When the dust settled, then, it was Nixon vs. Humphrey in 1968. Recalling the campaign, Donald Rumsfeld writes:

Amid anger and protest, Nixon offered himself as a source of reassurance and stability. For voters it was a welcome change from the anguished presidency of Lyndon Johnson. But because he had been defeated in two high-profile elections during the past decade, he had to battle the impression that he was a loser.

Humphrey suffered from the internal fractures within his Democratic Party. By contrast, the Republican Party was unified behind Nixon.

But Nixon had suffered a prominent defeat in the 1960 presidential election against Kennedy, and had further endured a loss in the 1962 California gubernatorial election. How could Nixon shake the reputation of being a loser?

Nixon gained much public sympathy after the 1962 election, when Howard Smith, a news broadcaster on the ABC network, invited Alger Hiss to comment on Nixon’s losses.

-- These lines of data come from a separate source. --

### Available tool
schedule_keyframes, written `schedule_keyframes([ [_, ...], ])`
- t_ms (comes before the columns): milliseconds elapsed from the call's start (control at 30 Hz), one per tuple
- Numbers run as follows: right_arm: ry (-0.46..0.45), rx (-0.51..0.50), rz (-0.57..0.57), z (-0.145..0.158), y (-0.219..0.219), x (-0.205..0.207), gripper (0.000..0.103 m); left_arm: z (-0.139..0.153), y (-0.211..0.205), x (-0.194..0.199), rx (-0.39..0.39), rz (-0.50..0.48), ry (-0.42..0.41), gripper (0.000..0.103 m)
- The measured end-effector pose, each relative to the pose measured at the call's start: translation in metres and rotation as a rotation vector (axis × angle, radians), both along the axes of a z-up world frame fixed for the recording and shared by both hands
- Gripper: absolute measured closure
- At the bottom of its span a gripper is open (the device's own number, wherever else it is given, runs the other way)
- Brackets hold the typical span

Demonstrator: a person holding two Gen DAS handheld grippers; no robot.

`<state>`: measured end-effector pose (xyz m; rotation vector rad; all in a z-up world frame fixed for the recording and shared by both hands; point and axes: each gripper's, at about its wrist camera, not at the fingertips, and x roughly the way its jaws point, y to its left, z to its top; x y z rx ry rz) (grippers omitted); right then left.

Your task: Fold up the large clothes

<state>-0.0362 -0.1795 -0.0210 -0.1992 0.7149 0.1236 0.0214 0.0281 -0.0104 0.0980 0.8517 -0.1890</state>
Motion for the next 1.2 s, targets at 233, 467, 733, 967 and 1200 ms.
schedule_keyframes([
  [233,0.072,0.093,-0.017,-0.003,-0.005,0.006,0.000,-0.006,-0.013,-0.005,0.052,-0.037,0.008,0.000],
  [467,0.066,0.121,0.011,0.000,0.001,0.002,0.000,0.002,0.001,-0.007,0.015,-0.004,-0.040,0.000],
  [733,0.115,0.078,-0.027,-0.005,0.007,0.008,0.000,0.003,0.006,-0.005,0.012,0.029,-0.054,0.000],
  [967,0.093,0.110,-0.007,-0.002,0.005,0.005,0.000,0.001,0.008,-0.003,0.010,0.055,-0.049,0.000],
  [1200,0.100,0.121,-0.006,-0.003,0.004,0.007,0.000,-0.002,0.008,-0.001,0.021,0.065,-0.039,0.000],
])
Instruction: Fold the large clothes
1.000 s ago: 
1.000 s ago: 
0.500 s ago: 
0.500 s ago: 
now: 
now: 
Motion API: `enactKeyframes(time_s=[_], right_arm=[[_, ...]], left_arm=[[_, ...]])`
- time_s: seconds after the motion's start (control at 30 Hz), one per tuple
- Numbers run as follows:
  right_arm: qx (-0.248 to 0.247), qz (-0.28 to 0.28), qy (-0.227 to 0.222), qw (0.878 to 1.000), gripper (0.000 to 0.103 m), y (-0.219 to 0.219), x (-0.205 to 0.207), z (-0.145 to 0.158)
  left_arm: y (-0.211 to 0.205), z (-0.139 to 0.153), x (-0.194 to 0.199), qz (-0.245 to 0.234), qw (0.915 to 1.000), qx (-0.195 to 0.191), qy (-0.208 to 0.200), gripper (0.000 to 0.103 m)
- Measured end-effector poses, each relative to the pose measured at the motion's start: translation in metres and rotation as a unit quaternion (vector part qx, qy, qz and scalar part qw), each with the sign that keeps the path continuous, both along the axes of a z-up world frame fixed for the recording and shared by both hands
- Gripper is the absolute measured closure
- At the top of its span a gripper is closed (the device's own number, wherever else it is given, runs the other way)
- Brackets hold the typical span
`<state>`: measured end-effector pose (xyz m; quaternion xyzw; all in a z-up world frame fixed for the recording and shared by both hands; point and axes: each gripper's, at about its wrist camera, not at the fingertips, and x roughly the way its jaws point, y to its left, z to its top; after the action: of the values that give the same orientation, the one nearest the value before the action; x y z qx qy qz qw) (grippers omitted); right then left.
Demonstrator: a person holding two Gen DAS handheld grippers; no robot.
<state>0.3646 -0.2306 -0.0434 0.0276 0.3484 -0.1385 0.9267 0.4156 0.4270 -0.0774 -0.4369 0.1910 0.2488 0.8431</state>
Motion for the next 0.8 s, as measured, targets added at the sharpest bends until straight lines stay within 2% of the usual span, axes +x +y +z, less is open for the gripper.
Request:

Alger Hiss was a convicted felon — a Soviet spy who’d been paid to reveal U.S. government secrets to the KGB in Moscow, and who’d been paid to give misleading advice to U.S. policymakers, including President Roosevelt — and the America public was not happy with the network for giving airtime to a Soviet Socialist espionage agent.

Rebounding from his political losses, and gaining public sympathy from Hiss’s TV appearance, Nixon emerged as a strong leader. Nixon eventually won the November 1968 election by a landslide.